Profile Generation and Data Calculations:
The combined geophysical data will be imported into FLEDERMAUS v. 4.3 for 3-dimensional spatial viewing (x-representing longitude, y-representing latitude, and z-representing depth in meters). Data will also be imported into ArcView GIS v. 3.2 and 3-D Spatial Analyst for profile generation.
Profiles of the headscarp height (m) from crown to base, depth measurements (m), and headscarp width and length (km) will be generated to constrain the geometry of the scarp located at -66.64° W 18.93° N. Because the adjacent intact slope-forming material serves as a good representative of what the slope/depth gradient was prior to the slope failure event, scarp slope/depth gradients will be compared to that of neighboring, unfailed slope strata. Profiles that extend across the trench floor downslope from the scarp will be created to map the extent of the debris flow.
The volume of slope-forming material involved in the failure will be based on the geometry of the headscarp and the extent and thickness of the debris flow. The results of the various profiles for the large scarp will be applied to the McAdoo wedge geometry equation for disintegrative landslides { Vslide = (k)(As)(h cos ð) } (McAdoo et al., 2000).

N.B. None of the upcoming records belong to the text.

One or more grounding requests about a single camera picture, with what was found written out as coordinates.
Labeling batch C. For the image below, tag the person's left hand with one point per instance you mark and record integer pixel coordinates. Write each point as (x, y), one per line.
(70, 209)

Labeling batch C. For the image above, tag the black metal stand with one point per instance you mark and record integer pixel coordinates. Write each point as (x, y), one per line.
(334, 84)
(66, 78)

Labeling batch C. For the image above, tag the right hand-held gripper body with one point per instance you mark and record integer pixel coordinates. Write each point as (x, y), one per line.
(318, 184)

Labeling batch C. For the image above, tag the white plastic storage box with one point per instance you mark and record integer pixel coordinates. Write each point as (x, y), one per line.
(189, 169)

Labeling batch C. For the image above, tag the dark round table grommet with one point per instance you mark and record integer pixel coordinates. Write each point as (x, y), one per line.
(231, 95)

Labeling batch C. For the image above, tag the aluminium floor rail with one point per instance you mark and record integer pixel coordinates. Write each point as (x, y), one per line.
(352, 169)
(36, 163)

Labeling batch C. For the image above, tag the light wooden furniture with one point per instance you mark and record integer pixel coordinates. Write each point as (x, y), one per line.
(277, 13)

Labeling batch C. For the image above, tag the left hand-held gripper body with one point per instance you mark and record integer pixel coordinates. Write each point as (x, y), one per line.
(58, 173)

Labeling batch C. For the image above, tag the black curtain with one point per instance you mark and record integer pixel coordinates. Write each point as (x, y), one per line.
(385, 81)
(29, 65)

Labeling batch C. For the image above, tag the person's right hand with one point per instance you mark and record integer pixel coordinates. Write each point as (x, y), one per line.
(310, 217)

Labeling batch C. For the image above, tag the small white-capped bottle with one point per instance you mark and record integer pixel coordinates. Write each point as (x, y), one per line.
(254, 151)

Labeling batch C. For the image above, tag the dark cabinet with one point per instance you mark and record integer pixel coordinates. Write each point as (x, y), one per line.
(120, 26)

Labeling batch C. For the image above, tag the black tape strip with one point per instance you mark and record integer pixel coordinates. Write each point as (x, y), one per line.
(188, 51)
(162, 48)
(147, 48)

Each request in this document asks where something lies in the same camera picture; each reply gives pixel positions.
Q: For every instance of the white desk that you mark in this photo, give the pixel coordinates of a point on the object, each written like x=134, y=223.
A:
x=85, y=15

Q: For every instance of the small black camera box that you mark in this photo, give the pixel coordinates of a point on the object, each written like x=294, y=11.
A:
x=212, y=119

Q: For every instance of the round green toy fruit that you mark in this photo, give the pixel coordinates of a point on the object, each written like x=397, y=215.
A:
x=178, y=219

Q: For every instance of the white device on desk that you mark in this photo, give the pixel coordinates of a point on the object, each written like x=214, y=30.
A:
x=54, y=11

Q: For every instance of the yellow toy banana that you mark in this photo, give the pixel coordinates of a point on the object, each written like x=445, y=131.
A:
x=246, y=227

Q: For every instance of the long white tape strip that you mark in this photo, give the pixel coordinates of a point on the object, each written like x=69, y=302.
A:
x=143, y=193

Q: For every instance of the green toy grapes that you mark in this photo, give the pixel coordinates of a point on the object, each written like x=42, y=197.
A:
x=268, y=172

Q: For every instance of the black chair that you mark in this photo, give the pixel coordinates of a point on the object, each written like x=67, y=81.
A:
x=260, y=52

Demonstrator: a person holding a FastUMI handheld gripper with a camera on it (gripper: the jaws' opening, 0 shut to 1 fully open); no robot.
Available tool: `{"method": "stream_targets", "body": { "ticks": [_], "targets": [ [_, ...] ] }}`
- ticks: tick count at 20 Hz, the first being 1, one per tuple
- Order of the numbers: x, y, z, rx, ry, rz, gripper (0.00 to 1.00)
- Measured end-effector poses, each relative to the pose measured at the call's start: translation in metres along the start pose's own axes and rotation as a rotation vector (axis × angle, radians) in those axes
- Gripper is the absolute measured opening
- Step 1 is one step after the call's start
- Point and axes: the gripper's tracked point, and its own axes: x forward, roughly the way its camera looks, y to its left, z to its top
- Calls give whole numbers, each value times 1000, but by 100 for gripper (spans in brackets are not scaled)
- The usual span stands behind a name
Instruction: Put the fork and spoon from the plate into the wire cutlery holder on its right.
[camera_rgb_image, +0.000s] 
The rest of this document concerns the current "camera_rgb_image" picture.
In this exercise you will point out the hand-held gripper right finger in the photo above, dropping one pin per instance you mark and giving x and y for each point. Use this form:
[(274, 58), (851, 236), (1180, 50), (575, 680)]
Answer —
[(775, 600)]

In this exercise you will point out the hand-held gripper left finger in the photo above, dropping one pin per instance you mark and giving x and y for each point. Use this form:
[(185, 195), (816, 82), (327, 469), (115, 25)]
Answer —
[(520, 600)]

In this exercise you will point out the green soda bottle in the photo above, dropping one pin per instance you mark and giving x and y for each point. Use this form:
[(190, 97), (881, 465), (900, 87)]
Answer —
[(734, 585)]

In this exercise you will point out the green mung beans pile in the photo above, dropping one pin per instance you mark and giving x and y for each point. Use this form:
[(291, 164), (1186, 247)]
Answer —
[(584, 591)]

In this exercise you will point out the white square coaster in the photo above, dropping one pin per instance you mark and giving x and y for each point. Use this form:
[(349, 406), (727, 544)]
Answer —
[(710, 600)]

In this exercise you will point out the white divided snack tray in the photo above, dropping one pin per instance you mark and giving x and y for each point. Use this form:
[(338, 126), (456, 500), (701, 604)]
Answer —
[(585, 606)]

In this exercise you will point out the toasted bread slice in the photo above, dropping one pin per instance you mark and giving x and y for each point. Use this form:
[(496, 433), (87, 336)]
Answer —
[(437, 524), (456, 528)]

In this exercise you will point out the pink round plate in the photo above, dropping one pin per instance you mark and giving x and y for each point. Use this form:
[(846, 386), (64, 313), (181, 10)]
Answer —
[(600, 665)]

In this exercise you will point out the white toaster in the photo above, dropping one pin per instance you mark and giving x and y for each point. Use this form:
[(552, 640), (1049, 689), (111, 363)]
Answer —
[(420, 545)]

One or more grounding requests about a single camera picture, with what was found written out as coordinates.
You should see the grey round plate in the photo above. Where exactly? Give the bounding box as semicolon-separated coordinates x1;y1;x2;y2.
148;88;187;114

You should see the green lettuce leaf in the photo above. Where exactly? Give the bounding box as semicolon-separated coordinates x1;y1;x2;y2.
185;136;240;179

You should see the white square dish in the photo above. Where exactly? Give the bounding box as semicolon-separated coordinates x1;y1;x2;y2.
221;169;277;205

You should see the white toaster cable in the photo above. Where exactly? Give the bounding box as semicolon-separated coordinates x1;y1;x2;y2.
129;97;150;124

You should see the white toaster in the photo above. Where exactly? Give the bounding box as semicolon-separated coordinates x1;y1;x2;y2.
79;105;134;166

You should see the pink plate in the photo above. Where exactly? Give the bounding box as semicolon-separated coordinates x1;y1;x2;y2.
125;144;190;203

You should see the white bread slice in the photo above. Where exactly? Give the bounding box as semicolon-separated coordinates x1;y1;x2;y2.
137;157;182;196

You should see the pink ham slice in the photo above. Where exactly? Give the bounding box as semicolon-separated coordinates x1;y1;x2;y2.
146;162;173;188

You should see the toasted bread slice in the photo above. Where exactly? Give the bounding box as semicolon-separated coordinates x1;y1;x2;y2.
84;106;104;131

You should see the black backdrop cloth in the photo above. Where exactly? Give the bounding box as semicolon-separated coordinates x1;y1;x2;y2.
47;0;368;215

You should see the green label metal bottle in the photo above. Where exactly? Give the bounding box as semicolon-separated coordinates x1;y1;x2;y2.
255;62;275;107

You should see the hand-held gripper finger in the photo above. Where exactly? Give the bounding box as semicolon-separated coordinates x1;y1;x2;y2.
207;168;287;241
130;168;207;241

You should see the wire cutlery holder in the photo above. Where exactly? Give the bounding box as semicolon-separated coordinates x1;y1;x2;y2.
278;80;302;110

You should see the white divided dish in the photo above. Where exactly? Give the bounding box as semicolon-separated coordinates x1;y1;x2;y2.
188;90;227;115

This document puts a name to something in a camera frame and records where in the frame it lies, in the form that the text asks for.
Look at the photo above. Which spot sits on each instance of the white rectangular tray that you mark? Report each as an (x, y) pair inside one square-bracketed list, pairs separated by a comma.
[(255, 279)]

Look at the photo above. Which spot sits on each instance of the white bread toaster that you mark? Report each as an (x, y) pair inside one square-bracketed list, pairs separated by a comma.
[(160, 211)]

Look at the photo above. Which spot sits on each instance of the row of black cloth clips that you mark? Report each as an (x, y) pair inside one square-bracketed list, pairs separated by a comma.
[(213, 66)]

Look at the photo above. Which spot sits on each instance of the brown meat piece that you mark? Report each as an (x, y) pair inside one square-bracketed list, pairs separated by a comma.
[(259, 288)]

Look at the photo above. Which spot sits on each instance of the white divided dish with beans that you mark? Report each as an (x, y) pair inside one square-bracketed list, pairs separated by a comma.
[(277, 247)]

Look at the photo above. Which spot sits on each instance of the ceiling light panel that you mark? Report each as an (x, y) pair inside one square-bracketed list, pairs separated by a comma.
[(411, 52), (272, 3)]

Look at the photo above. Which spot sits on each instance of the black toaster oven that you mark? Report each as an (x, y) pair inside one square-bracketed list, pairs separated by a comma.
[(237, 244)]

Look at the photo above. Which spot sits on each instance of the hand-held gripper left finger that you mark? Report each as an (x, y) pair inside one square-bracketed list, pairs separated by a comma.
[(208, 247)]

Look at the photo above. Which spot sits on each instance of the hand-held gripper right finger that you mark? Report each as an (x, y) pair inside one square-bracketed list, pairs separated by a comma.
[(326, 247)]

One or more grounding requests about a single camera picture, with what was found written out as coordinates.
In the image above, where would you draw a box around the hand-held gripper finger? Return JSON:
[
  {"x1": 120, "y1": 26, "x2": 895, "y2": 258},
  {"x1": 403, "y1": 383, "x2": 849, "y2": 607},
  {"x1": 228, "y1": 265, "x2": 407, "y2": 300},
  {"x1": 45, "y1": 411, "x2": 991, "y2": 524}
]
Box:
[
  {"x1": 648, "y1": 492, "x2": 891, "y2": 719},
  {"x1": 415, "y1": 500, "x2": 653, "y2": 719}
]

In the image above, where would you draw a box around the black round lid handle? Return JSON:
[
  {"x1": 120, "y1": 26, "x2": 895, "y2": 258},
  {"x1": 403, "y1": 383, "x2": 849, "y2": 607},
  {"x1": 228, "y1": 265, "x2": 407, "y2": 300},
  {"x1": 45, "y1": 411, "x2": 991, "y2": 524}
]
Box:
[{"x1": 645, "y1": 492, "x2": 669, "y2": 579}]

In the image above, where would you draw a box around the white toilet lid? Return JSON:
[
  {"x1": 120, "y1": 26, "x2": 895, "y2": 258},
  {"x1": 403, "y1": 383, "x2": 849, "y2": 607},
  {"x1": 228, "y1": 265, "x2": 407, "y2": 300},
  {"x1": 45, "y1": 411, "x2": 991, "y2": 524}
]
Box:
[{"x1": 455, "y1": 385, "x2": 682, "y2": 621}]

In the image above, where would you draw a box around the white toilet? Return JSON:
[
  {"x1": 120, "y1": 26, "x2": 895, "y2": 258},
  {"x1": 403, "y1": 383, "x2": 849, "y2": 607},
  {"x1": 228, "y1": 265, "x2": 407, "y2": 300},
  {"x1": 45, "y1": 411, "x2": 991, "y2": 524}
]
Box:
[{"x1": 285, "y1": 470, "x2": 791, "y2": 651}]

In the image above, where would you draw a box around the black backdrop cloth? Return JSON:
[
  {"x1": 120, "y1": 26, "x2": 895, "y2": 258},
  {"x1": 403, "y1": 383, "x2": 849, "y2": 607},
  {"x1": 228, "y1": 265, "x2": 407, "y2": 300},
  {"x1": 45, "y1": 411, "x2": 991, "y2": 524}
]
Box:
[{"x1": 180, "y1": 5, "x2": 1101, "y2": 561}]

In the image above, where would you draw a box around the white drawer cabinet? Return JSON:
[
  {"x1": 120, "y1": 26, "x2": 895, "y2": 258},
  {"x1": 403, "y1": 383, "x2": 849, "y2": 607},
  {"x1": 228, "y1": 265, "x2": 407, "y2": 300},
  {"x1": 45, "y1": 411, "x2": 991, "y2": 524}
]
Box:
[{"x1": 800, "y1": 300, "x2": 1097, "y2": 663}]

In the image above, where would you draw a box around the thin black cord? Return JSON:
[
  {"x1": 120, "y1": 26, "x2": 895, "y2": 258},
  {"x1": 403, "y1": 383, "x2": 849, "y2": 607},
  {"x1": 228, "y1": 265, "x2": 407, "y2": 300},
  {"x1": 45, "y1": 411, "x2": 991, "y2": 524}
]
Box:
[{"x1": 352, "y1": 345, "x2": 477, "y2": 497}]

Scarp area, scarp slope angle, runout, and slope gradient adjacent to the scarp will be calculated using an average of individual cells. The average estimate of the potential volume (V) that could fail will be calculated by multiplying the slide area (As), potential headscarp height (h), average scarp slope gradient (cos ð), and a shape coefficient (k) using the McAdoo et al. (2000) wedge geometry equation. Seismic profile lines covering the debris runout indicate that the mass-wasting event was disintegrative, tapering off to smaller amounts toward the slide base. That morphology lends itself a shape coefficient of k=0.5.